- [What this task involves]:
Each line below should be quoted exactly, please.

- [Raw data]:
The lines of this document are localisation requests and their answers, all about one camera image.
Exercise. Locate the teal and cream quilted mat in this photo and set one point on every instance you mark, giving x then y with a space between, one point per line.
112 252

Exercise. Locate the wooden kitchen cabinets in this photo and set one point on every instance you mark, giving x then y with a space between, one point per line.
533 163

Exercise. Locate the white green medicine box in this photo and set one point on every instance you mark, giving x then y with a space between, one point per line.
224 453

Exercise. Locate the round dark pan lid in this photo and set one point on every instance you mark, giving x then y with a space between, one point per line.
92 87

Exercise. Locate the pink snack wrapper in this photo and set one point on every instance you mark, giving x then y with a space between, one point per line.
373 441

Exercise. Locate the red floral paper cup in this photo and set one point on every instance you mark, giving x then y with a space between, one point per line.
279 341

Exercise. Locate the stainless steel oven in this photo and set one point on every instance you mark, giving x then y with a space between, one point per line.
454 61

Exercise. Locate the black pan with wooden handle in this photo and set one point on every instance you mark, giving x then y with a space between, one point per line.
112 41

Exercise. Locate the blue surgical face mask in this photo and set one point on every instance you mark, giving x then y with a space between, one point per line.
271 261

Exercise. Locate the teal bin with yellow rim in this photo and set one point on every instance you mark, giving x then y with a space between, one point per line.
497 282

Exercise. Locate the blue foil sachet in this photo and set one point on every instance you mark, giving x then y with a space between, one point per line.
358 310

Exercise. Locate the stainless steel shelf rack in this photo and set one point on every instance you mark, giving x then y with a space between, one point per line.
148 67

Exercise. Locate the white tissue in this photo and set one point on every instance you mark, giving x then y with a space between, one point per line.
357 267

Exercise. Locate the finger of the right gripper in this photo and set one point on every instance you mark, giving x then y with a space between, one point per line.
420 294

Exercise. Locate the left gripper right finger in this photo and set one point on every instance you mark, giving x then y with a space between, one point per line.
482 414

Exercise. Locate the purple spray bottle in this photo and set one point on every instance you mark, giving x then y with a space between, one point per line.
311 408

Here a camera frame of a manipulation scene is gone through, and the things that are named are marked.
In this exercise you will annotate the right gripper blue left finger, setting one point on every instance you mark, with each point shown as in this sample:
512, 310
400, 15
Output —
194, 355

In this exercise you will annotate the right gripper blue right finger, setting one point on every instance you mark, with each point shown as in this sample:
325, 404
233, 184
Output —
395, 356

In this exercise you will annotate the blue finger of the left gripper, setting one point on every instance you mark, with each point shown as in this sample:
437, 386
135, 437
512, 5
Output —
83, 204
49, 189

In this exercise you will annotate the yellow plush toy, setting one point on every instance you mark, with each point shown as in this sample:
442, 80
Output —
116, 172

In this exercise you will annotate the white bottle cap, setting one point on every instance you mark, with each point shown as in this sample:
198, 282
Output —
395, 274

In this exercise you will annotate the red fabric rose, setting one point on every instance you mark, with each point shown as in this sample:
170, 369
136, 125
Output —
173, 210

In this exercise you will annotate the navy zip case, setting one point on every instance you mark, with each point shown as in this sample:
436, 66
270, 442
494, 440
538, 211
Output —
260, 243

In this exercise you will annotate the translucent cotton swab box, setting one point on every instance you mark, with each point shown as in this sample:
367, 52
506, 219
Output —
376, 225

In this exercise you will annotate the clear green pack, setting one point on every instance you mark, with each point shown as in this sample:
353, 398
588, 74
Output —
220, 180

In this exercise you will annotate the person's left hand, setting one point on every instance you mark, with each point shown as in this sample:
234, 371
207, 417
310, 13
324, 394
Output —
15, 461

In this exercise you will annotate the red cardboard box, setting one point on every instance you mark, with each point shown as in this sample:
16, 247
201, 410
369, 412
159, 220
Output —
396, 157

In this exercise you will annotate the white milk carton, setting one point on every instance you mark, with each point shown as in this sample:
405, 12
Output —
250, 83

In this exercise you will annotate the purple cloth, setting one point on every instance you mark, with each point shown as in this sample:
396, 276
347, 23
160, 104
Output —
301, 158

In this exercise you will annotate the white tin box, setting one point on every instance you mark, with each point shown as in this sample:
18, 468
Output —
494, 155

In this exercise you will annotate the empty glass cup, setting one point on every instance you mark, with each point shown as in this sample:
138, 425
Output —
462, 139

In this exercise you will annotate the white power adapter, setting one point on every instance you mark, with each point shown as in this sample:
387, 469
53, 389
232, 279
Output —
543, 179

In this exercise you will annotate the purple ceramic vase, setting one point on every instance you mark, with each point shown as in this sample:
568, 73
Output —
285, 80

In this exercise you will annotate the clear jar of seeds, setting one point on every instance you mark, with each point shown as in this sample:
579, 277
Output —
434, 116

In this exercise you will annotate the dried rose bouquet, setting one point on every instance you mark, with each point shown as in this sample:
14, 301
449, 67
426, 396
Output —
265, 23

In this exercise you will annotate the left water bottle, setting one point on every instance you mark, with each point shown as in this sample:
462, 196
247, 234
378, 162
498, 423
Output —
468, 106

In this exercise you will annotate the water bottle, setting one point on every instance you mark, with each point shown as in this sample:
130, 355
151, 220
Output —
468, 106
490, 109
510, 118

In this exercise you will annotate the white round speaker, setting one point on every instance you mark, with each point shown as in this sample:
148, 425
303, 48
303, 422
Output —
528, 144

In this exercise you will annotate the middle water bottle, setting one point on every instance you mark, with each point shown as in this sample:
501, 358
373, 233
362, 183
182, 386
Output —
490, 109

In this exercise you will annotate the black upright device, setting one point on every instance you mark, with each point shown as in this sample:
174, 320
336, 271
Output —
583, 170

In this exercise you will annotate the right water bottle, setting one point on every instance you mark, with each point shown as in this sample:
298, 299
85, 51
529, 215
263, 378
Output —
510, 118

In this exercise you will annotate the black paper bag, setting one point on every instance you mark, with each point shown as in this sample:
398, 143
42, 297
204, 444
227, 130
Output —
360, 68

- [Written answer]:
The lines of this document are localisation requests and their answers, all about one camera image.
Exercise. Locate the teal and cream quilted mat in this photo and set one point on every instance you mark, giving x then y with a space between, one point per line.
112 252

Exercise. Locate the wooden kitchen cabinets in this photo and set one point on every instance you mark, giving x then y with a space between, one point per line.
533 163

Exercise. Locate the white green medicine box in this photo and set one point on every instance you mark, giving x then y with a space between, one point per line.
224 453

Exercise. Locate the round dark pan lid in this photo and set one point on every instance you mark, giving x then y with a space between, one point per line.
92 87

Exercise. Locate the pink snack wrapper in this photo and set one point on every instance you mark, giving x then y with a space between, one point per line.
373 441

Exercise. Locate the red floral paper cup in this photo and set one point on every instance you mark, giving x then y with a space between, one point per line.
279 341

Exercise. Locate the stainless steel oven in this photo and set one point on every instance you mark, giving x then y with a space between, one point per line.
454 61

Exercise. Locate the black pan with wooden handle in this photo and set one point on every instance you mark, giving x then y with a space between, one point per line.
112 41

Exercise. Locate the blue surgical face mask in this photo and set one point on every instance you mark, giving x then y with a space between, one point per line.
271 261

Exercise. Locate the teal bin with yellow rim in this photo and set one point on every instance you mark, giving x then y with a space between, one point per line.
497 282

Exercise. Locate the blue foil sachet in this photo and set one point on every instance you mark, giving x then y with a space between, one point per line.
358 310

Exercise. Locate the stainless steel shelf rack in this photo and set one point on every instance you mark, giving x then y with a space between, one point per line.
148 67

Exercise. Locate the white tissue in this photo and set one point on every instance you mark, giving x then y with a space between, one point per line.
357 267

Exercise. Locate the finger of the right gripper in this photo and set one point on every instance you mark, giving x then y with a space between, one point per line.
420 294

Exercise. Locate the left gripper right finger in this photo and set one point on every instance you mark, giving x then y with a space between, one point per line.
482 414

Exercise. Locate the purple spray bottle in this photo and set one point on every instance you mark, giving x then y with a space between, one point per line.
311 408

Here a camera frame of a manipulation scene is gone through, and the things that are named are marked.
In this exercise you will annotate the right gripper blue left finger, setting one point on every instance you mark, with each point shown as in this sample:
512, 310
400, 15
Output —
194, 355

In this exercise you will annotate the right gripper blue right finger, setting one point on every instance you mark, with each point shown as in this sample:
325, 404
233, 184
Output —
395, 356

In this exercise you will annotate the blue finger of the left gripper, setting one point on every instance you mark, with each point shown as in this sample:
437, 386
135, 437
512, 5
Output —
83, 204
49, 189

In this exercise you will annotate the yellow plush toy, setting one point on every instance you mark, with each point shown as in this sample:
442, 80
Output —
116, 172

In this exercise you will annotate the white bottle cap, setting one point on every instance you mark, with each point shown as in this sample:
198, 282
Output —
395, 274

In this exercise you will annotate the red fabric rose, setting one point on every instance you mark, with each point shown as in this sample:
170, 369
136, 125
Output —
173, 210

In this exercise you will annotate the navy zip case, setting one point on every instance you mark, with each point shown as in this sample:
436, 66
270, 442
494, 440
538, 211
Output —
260, 243

In this exercise you will annotate the translucent cotton swab box, setting one point on every instance you mark, with each point shown as in this sample:
367, 52
506, 219
Output —
376, 225

In this exercise you will annotate the clear green pack, setting one point on every instance you mark, with each point shown as in this sample:
353, 398
588, 74
Output —
220, 180

In this exercise you will annotate the person's left hand, setting one point on every instance you mark, with each point shown as in this sample:
234, 371
207, 417
310, 13
324, 394
Output —
15, 461

In this exercise you will annotate the red cardboard box, setting one point on every instance you mark, with each point shown as in this sample:
16, 247
201, 410
369, 412
159, 220
Output —
396, 157

In this exercise you will annotate the white milk carton, setting one point on every instance you mark, with each point shown as in this sample:
405, 12
Output —
250, 83

In this exercise you will annotate the purple cloth, setting one point on every instance you mark, with each point shown as in this sample:
396, 276
347, 23
160, 104
Output —
301, 158

In this exercise you will annotate the white tin box, setting one point on every instance you mark, with each point shown as in this sample:
18, 468
Output —
494, 155

In this exercise you will annotate the empty glass cup, setting one point on every instance you mark, with each point shown as in this sample:
138, 425
Output —
462, 139

In this exercise you will annotate the white power adapter, setting one point on every instance you mark, with each point shown as in this sample:
387, 469
53, 389
232, 279
Output —
543, 179

In this exercise you will annotate the purple ceramic vase, setting one point on every instance you mark, with each point shown as in this sample:
568, 73
Output —
285, 80

In this exercise you will annotate the clear jar of seeds, setting one point on every instance you mark, with each point shown as in this sample:
579, 277
Output —
434, 116

In this exercise you will annotate the dried rose bouquet, setting one point on every instance you mark, with each point shown as in this sample:
14, 301
449, 67
426, 396
Output —
265, 23

In this exercise you will annotate the left water bottle, setting one point on every instance you mark, with each point shown as in this sample:
462, 196
247, 234
378, 162
498, 423
Output —
468, 106

In this exercise you will annotate the water bottle, setting one point on every instance you mark, with each point shown as in this sample:
130, 355
151, 220
Output —
468, 106
490, 109
510, 118

In this exercise you will annotate the white round speaker, setting one point on every instance you mark, with each point shown as in this sample:
148, 425
303, 48
303, 422
Output —
528, 144

In this exercise you will annotate the middle water bottle, setting one point on every instance you mark, with each point shown as in this sample:
501, 358
373, 233
362, 183
182, 386
Output —
490, 109

In this exercise you will annotate the black upright device, setting one point on every instance you mark, with each point shown as in this sample:
174, 320
336, 271
Output —
583, 170

In this exercise you will annotate the right water bottle, setting one point on every instance you mark, with each point shown as in this sample:
298, 299
85, 51
529, 215
263, 378
Output —
510, 118

In this exercise you will annotate the black paper bag, setting one point on every instance you mark, with each point shown as in this sample:
398, 143
42, 297
204, 444
227, 130
Output —
360, 68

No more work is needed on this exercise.